Hristo tek kelimeyle fiyasko
Şubat ayında büyük ümitlerle GKRY Başkanlığı’na getirilerek Kıbrıs sorununu çözeceğine inanılan sahte barış meleği Dimitris Hristofyas’ın aslında büyük bir fiyasko olduğu 2008’de her yönüyle anlaşılmıştır. Hristo-fiyasko’nun adada anlaşma/çözüm adına kendisinden önceki Rum liderlerin izlediği uzlaşmaz siyasetin dışına çıkacağını hesaplayanlar büyük bir yanılgıya düşmüşlerdir. Hristo-fiyasko göreve geldikten sonra attığı her adımda tescilli Türk düşmanı bir Enosis’çi olduğunu ispatlamıştır. Herkesin sol görüşlü, ilerici, devrimci, insana, emeğe ve hakka değer verdiğini zannettiği Hristo-fiyasko’nun aslında Eoka’cı, faşist, ırkçı bir kan emici vampir olduğu çok geçmeden anlaşılmıştır. Hristo-fiyasko’nun AB üyesi olarak veto tehditlerini 2009’da artıracağından hiç kuşku duyulmamalıdır.
KKTC’yi yok edemeyecekler...
2008’de sırf anlaşma olsun diye, KKTC’de bizi idare edenlerin, tek egemenlik, tek vatandaşlık, tek temsiliyete dayalı federasyon kurma konusunda Rum tarafı ile mutabakata varmaları oldukça manidardır. KKTC’yi ziyaret eden Anavatan Türkiye yetkililerinin iki devlete dayalı konfederal bir çözümü işaret etmeleri ise yüreğimize su serpse de maalesef AKP iktidarının geçmiş karnesi-ödüne dayalı siyaseti-kuşkularımızı ortadan kaldırmamaktadır. Emperyalizmin KKTC’yi yok etme, Anavatan Türkiye’yi ise bölme planları yürürlüktedir. Bizi yönetenlerin yürüttükleri vizyonsuz, istikrarsız, hedefleri belirlenmemiş, günü birlik alınan kararlara dayanan, tutarsız ve başarısız siyasetleri nedeniyle KKTC ve Kıbrıs Türkü tehlike altındadır.
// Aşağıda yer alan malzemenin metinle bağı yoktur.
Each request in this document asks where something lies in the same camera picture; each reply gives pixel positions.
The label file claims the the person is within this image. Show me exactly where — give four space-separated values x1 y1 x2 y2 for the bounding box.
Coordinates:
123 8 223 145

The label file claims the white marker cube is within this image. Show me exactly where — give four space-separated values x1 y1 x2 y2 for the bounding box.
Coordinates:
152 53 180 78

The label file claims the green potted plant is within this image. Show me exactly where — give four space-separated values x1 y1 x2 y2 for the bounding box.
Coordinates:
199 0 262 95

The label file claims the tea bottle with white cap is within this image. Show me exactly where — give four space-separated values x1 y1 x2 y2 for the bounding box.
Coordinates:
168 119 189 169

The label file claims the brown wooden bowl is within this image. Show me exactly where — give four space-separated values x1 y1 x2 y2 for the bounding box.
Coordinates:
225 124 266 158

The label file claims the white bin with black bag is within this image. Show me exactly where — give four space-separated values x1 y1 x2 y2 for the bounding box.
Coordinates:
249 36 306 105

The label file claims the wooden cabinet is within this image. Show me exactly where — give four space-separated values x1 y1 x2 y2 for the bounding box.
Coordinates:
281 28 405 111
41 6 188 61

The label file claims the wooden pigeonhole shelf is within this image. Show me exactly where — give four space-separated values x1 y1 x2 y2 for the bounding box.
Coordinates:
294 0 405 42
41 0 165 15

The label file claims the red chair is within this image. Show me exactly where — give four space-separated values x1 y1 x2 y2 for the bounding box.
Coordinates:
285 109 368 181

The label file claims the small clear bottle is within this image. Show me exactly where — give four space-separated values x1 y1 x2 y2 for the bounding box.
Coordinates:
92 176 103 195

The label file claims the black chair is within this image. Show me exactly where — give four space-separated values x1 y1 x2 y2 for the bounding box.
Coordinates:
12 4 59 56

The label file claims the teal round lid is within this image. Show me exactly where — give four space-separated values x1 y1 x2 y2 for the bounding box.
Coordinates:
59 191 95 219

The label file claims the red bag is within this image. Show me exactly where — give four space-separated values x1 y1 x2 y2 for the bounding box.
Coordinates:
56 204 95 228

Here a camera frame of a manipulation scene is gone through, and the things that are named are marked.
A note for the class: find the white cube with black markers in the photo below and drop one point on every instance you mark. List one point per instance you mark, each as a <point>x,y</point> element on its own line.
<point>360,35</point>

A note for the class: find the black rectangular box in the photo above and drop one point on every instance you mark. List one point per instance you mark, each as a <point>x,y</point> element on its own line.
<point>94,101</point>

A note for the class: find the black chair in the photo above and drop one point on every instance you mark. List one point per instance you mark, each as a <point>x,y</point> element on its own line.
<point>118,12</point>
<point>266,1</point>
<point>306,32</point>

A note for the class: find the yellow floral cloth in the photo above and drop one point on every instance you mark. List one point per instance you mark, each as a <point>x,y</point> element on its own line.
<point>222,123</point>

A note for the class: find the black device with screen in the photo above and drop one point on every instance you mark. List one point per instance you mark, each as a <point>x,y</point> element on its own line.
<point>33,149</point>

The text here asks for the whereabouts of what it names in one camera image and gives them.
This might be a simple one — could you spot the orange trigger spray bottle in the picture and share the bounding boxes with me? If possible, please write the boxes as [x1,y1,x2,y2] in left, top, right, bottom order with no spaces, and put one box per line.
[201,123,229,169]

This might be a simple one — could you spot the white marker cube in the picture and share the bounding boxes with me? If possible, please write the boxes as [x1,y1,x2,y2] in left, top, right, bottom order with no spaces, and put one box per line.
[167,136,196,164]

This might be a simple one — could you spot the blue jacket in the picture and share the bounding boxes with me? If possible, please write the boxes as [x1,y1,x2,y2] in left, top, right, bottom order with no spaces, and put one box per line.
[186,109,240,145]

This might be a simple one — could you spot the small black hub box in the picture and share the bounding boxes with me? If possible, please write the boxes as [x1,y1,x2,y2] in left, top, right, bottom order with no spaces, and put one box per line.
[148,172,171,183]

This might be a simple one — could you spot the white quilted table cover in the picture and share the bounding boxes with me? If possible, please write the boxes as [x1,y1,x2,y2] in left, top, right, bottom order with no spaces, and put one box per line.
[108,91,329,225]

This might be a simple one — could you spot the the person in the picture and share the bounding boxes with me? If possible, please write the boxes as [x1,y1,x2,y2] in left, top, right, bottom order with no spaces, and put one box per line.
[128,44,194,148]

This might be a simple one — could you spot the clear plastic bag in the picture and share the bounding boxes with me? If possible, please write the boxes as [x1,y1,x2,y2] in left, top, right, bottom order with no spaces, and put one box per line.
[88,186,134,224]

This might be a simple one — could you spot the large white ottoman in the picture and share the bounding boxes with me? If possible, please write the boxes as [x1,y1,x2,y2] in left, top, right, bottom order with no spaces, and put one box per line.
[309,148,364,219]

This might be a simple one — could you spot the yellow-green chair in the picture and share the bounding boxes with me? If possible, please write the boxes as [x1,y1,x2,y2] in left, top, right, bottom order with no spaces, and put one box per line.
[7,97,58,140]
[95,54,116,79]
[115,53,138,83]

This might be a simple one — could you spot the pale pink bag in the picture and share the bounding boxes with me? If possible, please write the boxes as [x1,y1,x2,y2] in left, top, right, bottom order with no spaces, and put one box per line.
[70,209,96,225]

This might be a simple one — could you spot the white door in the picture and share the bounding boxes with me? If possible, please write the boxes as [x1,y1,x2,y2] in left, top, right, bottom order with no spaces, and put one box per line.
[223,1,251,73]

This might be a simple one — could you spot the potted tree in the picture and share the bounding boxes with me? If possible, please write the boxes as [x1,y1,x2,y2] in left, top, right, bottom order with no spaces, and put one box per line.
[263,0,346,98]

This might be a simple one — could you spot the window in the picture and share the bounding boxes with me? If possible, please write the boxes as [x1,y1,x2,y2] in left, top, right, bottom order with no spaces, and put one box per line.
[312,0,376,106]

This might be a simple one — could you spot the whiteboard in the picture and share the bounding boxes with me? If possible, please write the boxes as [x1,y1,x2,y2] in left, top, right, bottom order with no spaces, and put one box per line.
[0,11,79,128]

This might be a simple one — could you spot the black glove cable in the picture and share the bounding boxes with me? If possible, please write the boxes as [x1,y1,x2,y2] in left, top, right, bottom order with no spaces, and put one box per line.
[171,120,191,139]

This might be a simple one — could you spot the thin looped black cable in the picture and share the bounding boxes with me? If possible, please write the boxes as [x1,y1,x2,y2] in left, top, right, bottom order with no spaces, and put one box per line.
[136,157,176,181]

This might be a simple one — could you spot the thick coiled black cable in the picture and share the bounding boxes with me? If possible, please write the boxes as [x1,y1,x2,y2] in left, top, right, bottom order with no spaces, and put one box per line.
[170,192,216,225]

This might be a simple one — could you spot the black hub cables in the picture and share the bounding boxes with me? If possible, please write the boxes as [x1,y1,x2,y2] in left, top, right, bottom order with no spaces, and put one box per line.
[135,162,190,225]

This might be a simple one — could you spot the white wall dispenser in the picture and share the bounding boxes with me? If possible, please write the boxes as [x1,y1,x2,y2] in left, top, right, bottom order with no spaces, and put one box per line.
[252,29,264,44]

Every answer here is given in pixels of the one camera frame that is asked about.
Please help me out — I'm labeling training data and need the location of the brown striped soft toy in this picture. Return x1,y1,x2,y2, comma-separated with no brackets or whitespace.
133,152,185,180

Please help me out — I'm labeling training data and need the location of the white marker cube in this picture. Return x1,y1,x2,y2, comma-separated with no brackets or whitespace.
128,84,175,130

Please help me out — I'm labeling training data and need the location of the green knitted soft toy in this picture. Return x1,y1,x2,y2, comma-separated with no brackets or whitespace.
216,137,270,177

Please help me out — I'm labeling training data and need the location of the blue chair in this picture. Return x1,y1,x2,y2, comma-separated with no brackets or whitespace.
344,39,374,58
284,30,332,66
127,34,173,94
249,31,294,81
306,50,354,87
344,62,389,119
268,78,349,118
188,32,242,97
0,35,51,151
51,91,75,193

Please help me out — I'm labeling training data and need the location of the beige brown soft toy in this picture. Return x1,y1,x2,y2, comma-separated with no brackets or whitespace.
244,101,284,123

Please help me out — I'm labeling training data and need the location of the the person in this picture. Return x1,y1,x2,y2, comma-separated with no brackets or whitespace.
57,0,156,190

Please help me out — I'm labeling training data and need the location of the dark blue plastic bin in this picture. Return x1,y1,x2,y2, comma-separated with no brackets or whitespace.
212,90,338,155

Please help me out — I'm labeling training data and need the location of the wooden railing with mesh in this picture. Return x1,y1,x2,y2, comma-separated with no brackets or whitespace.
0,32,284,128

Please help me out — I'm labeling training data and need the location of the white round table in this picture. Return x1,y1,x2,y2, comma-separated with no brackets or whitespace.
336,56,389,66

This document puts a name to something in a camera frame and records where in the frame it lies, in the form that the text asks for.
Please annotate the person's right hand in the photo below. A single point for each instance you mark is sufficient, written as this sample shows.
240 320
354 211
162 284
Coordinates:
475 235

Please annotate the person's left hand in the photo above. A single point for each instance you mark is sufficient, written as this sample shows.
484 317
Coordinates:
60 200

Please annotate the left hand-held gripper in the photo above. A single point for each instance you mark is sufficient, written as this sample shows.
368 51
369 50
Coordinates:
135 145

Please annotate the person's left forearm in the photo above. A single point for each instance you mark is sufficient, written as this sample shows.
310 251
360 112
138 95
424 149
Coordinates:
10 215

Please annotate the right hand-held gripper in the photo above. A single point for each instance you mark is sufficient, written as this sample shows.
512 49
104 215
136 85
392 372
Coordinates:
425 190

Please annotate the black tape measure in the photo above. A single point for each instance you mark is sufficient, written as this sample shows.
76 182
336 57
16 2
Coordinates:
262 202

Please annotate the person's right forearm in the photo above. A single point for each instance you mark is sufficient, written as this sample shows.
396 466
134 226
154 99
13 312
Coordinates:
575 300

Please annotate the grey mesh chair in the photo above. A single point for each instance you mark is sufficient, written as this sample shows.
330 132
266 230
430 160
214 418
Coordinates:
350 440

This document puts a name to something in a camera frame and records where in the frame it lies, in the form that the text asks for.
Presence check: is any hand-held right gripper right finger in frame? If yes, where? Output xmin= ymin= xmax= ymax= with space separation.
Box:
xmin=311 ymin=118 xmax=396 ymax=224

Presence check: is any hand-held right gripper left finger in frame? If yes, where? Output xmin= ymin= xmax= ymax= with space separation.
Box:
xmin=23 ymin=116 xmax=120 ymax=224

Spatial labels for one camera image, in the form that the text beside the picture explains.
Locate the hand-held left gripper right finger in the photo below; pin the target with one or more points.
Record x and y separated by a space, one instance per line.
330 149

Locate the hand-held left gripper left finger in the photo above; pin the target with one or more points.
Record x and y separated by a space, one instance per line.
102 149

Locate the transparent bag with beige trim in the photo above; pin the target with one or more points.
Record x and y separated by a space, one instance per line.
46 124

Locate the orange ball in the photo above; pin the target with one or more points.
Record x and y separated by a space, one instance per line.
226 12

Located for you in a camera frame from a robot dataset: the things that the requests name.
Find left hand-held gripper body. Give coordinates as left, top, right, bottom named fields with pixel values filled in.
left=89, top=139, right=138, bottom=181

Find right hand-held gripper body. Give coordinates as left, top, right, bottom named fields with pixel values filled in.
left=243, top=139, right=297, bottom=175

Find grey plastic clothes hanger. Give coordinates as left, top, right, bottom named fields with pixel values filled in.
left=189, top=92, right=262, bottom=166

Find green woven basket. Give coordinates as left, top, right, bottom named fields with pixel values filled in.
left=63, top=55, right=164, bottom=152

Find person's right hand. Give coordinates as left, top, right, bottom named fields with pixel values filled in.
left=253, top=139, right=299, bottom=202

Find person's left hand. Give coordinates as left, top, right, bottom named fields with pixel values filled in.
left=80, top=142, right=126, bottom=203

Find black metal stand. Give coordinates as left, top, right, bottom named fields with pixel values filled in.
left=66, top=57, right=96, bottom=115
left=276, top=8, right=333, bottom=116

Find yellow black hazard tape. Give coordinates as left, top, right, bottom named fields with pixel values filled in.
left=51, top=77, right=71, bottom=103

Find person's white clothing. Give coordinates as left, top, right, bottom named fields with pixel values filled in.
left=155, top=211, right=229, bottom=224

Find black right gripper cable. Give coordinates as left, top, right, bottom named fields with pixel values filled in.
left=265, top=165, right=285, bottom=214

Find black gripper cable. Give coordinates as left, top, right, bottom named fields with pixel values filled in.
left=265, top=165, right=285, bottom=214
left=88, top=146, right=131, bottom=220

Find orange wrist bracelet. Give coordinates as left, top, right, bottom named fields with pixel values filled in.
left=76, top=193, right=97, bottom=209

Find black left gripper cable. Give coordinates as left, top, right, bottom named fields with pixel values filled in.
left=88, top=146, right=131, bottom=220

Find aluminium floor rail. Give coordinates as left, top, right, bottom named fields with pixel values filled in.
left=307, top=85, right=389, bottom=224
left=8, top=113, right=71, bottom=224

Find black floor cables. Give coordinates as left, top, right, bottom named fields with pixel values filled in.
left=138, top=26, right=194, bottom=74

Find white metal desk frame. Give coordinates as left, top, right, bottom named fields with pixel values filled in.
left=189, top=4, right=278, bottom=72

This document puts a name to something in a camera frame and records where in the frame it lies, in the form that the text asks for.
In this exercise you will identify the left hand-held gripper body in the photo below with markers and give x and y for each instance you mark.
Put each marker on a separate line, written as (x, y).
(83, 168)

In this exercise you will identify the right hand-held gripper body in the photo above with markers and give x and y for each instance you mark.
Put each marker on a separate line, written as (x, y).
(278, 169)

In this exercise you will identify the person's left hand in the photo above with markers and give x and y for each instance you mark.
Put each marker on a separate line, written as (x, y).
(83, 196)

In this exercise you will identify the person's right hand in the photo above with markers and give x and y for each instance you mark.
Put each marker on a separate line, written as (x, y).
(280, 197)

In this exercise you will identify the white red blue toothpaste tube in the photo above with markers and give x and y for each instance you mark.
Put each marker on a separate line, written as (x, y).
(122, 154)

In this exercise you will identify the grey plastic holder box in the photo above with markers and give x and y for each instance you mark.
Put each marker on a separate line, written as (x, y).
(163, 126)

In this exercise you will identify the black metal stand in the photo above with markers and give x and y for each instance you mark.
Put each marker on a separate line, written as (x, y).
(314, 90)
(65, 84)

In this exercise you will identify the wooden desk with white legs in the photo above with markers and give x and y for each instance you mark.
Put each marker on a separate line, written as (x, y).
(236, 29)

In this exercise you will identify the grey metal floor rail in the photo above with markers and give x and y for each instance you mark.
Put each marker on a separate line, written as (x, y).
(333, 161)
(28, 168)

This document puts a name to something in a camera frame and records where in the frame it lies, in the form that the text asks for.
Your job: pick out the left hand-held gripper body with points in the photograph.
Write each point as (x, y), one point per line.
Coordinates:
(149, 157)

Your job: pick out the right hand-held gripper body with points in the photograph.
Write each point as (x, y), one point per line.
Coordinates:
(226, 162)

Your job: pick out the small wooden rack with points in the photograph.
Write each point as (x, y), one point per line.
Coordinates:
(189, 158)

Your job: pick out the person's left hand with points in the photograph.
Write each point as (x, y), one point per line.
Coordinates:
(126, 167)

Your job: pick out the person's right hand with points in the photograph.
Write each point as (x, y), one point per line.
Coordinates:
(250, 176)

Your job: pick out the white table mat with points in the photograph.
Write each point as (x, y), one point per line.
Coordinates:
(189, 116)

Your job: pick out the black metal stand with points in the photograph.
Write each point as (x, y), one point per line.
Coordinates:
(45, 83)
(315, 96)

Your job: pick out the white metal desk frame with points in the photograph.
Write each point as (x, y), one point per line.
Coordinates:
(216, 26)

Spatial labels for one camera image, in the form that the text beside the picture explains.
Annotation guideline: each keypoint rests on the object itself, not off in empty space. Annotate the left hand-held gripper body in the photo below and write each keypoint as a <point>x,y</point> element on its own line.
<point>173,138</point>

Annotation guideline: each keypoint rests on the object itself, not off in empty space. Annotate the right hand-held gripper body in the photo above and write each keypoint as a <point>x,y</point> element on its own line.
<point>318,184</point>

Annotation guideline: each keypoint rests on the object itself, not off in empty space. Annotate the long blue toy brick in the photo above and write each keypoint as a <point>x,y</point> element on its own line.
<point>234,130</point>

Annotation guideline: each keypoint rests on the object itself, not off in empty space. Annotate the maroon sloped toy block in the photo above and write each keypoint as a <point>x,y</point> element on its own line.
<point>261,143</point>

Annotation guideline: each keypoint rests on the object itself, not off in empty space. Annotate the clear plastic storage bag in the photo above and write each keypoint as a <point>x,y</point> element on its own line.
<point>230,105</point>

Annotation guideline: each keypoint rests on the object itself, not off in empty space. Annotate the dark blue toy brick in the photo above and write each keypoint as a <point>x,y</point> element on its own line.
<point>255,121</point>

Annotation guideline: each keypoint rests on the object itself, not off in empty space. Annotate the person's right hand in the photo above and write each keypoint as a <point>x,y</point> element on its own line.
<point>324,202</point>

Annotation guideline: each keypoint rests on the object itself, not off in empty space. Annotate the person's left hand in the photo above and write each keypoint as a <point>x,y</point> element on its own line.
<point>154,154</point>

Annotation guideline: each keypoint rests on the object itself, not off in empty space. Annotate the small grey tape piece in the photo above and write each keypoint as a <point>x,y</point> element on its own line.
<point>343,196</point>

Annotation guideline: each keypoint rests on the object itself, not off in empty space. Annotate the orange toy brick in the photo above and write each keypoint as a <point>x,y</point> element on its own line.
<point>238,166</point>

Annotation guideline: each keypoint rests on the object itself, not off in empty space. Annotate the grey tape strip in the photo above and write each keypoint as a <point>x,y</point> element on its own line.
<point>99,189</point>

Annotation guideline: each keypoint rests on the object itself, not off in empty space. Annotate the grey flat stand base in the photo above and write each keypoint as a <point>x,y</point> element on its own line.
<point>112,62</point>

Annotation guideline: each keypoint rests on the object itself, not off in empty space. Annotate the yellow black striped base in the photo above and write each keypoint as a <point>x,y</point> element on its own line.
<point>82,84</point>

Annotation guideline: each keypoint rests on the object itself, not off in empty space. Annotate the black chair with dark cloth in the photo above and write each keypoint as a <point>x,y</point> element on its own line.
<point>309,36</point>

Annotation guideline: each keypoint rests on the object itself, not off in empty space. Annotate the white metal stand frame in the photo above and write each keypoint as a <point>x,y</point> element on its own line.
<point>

AKP iktidarının ve Kıbrıs’ta bizi yönetenlerin emperyalizm ve kilise destekli Rum-Yunan ikilisinin gerçek hedeflerini artık anlayıp buna karşı milli çıkarlarımızı gözeten siyaset gütmeleri şarttır. Kimse kanla kurduğumuz ve 25. Kuruluş Yıldönümü’nü büyük bir onurla kutladığımız devletimiz KKTC’nin, müzakere masasında yok edilebileceği gibi yanlış bir hesabı yapmamalıdır.
Yeni yılın Büyük Türk Milleti’ne sağlık, bereket ve huzur getirmesini dilerim.